Tiffany's expression hardened just slightly—a glimpse of the strategy beneath the smile. "Adrian might arrive with Star tonight, so I went ahead and planted a little narrative; she's mentally unstable. Which she genuinely is, by the way. People were going to start gossiping that he'd left me for another woman, and that's simply not true. He saved Star, and now she clings to him like a fly to honey. I'm just… managing the optics."
Bonita's frown shifted from confusion to something heavier.
Sympathy, with a jagged edge. She'd seen her brother. She'd looked into his eyes when Star was in the room. He was deeply, irrevocably in love with that woman, and there was absolutely nothing she could bring herself to say to her friend.
A collective murmur rippled through the crowd as a massive screen flickered to life.
It displayed a live poll; Best Dressed Female and Male of the Evening. Every lady aboard was being rated and voted upon, with the winner set to receive a special token from Mr. Throne himself—a little welcome gesture he'd arranged to make everyone feel like a diamond.
The participation pool included celebrities, politicians, moguls' wives, and anyone else who'd worn their ambition that evening. At this moment, Tiffany's name sat victoriously at the top.

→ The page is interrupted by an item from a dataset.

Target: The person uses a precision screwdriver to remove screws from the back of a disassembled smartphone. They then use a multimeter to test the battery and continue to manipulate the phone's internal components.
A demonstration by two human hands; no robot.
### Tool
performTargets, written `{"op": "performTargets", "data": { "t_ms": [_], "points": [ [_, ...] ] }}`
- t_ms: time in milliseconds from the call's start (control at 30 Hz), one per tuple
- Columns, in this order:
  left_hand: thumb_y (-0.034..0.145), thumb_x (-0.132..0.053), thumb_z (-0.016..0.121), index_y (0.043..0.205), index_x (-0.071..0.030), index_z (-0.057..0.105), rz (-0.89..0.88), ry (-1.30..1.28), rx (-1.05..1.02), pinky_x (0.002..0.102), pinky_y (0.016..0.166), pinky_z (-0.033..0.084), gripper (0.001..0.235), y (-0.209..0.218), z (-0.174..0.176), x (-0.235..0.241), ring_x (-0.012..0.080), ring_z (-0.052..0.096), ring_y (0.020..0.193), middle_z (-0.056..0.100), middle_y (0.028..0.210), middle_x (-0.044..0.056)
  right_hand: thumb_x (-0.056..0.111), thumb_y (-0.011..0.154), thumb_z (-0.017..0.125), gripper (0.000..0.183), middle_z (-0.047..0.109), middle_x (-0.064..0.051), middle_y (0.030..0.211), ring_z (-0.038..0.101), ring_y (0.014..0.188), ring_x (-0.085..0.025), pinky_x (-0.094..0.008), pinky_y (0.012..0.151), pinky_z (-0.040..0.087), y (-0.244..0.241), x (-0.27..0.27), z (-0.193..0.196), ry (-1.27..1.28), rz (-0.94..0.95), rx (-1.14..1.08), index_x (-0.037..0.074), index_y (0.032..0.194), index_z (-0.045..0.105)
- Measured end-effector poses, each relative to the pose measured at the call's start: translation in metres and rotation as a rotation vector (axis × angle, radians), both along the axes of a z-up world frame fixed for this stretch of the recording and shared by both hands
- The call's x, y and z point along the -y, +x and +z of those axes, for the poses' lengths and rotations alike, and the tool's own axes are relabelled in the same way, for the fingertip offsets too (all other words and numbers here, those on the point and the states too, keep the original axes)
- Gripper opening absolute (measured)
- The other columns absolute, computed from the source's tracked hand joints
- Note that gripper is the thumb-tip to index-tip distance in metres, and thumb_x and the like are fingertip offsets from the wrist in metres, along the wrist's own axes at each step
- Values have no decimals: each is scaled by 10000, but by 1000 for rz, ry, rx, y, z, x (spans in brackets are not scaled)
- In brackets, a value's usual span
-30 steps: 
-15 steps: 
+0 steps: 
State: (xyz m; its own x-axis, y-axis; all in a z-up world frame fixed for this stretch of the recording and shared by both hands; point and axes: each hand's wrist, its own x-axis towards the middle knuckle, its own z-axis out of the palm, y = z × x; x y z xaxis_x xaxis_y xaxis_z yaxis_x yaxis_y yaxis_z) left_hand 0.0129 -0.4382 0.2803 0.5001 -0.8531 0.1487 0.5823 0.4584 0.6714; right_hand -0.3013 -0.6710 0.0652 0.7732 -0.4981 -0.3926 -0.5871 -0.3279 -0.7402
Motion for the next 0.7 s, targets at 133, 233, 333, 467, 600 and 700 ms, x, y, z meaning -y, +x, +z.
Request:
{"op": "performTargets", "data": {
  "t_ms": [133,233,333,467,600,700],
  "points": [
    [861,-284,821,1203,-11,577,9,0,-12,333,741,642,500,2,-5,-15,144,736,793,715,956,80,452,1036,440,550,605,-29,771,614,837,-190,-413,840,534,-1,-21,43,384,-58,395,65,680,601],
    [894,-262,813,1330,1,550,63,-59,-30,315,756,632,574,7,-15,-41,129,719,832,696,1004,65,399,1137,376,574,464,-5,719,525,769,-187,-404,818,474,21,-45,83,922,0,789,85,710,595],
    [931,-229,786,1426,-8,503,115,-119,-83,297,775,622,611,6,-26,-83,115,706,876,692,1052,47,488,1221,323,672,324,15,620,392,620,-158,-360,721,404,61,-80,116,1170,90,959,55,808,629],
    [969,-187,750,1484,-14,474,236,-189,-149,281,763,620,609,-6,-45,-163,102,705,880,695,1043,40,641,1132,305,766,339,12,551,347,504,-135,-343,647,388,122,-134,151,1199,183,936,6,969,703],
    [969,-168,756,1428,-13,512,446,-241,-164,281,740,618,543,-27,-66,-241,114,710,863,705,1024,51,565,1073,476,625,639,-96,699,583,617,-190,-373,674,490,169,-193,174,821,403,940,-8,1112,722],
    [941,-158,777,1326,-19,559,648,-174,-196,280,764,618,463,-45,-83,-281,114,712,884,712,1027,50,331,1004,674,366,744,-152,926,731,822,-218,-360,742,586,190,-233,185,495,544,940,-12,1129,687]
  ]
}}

Collaboration with Throne Enterprise could catapult anyone into a new stratosphere of fortune, and Tiffany was already mentally drafting the partnership agreement. She was, technically, just a business student—but she dreamed on a scale that required its own zip code.
Somewhere beyond the glitter and ambition, through the inclined window of a private room, a man stood watching the blissful scene with a glass of wine in hand. His hair tumbled loose in curls to the edge of his shoulder, and the satisfied smirk resting on his face was that of someone who'd already won a game the guests didn't yet know they were playing.
"Do you think Mr. Throne will be on our side?" Kefas asked, turning from the window to the extravagance behind him.
The room was all plush velvet and muted gold, a grand sofa sprawling at its center. Maria sat there with the rigid composure of a woman balancing a grenade in her palm, while Doctor sprawled beside her as if the furniture had been installed for his exclusive comfort.
"You'd better make sure he is," Doctor said, rising and adjusting his cuffs with surgical precision. Even dressed for a gala, he radiated the kind of danger that made the champagne taste metallic. "You only have two weeks left."
Maria's voice was deceptively relaxed. "What are you planning tonight, Doctor? You can't simply ruin a gala."
Doctor grinned, pouring himself a Scotch with the unhurried pleasure of a man savoring foreplay. "Let's just say… I love this gala. So many opportunities."